There are two predominant means of dealing with training and validation data:

* **Training/Validation Split** - The data are split according to some ratio between a training and validation (hold-out) set.  Common ratios are 80% training and 20% validation.
* **K-Fold Cross Validation** - The data are split into a number of folds and models.  Because a number of models equal to the folds is created out-of-sample predictions can be generated for the entire dataset.

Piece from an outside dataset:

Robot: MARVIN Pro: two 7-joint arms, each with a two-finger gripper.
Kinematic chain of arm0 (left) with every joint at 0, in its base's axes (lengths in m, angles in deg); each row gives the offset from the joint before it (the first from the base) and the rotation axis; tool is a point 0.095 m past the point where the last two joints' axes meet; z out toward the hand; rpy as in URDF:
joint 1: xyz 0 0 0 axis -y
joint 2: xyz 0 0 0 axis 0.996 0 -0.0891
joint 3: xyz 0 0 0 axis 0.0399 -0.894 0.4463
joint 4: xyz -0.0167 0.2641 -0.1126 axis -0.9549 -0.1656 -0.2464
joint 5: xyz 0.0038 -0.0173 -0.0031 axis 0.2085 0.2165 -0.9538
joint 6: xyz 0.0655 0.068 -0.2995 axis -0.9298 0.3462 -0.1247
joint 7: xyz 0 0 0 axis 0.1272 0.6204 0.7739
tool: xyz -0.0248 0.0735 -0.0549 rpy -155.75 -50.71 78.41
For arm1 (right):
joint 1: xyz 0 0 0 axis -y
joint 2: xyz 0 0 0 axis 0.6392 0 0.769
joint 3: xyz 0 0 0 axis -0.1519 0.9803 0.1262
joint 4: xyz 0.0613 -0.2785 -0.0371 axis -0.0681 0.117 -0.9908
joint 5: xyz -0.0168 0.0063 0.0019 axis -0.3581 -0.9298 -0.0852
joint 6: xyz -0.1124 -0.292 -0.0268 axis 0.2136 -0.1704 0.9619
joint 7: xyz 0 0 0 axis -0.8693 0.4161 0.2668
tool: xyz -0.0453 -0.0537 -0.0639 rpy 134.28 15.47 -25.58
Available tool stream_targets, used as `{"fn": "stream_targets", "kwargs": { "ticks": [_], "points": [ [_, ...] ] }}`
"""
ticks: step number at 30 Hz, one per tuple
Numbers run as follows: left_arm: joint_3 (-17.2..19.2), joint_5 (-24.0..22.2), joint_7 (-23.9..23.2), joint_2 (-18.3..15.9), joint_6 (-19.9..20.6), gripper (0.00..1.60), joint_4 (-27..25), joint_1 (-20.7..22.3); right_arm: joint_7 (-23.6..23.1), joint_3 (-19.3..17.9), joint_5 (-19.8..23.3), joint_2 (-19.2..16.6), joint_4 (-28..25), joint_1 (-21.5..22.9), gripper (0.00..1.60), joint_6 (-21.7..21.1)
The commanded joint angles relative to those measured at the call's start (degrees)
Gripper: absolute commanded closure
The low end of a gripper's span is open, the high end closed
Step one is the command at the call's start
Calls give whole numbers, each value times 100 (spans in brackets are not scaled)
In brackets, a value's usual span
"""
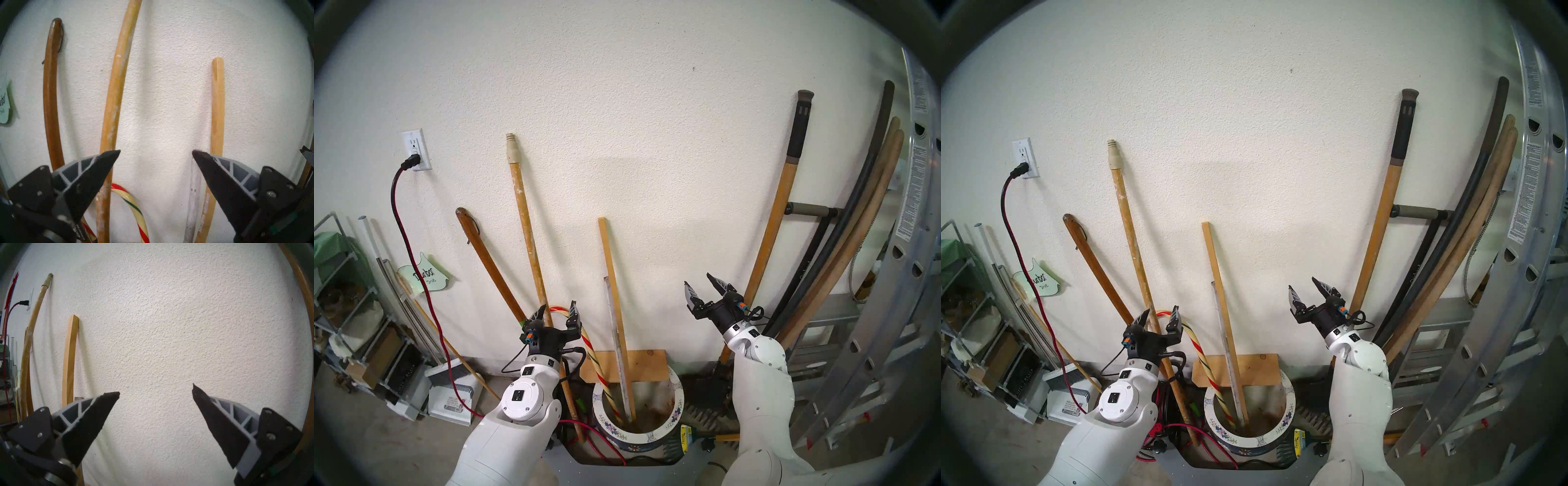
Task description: Take wooden sticks or brooms out of the pot
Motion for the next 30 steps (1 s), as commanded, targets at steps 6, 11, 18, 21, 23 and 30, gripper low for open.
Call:
{"fn": "stream_targets", "kwargs": {
  "ticks": [6,11,18,21,23,30],
  "points": [
    [-24,75,87,57,-69,0,-36,-30,6,6,31,26,-37,65,0,53],
    [-28,76,94,55,-72,0,-35,-29,3,2,29,28,-37,67,0,55],
    [-29,78,97,55,-74,0,-34,-29,-98,88,28,74,-43,117,0,-79],
    [-25,83,94,60,-74,0,-33,-30,-64,266,-124,83,-67,76,0,-105],
    [-20,86,88,64,-73,0,-33,-31,-1,316,-172,91,52,87,0,-68],
    [-7,91,71,76,-69,0,-33,-35,-96,361,-264,87,345,188,0,-112]
  ]
}}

### Training/Validation Split

The code below performs a split of the MPG data into a training and validation set.  The training set uses 80% of the data and the validation set uses 20%.

The following image shows how a model is trained on 80% of the data and then validated against the remaining 20%.

![Training and Validation](https://raw.githubusercontent.com/jeffheaton/t81_558_deep_learning/master/images/class_1_train_val.png "Training and Validation")


In [13]:
import os
import pandas as pd
import numpy as np

path = "./data/"

filename_read = os.path.join(path, "auto-mpg.csv")
df = pd.read_csv(filename_read, na_values=['NA', '?'])
df = df.reindex(np.random.permutation(df.index)) # Usually a good idea to shuffle
mask = np.random.rand(len(df)) < 0.8
trainDF = pd.DataFrame(df[mask])
validationDF = pd.DataFrame(df[~mask])

print(f"Training DF: {len(trainDF)}")
print(f"Validation DF: {len(validationDF)}")

Training DF: 307
Validation DF: 91


### K-Fold Cross Validation

There are several types of cross validation; however, k-fold is the most common.  The value K specifies the number of folds.  The two most common values for K are either 5 or 10.  For this course we will always use a K value of 5, or a 5-fold cross validation. A 5-fold validation is illustrated by the following diagram:

![K-Fold Crossvalidation](https://raw.githubusercontent.com/jeffheaton/t81_558_deep_learning/master/images/class_1_kfold.png "K-Fold Crossvalidation")

First, the data are split into 5 equal (or close to, due to rounding) folds.  These folds are used to generate 5 training/validation set combinations.  Each of the folds becomes the validation set once, and the remaining folds become the training sets.  This allows the validated results to be appended together to produce a final out-of-sample prediction for the entire dataset.  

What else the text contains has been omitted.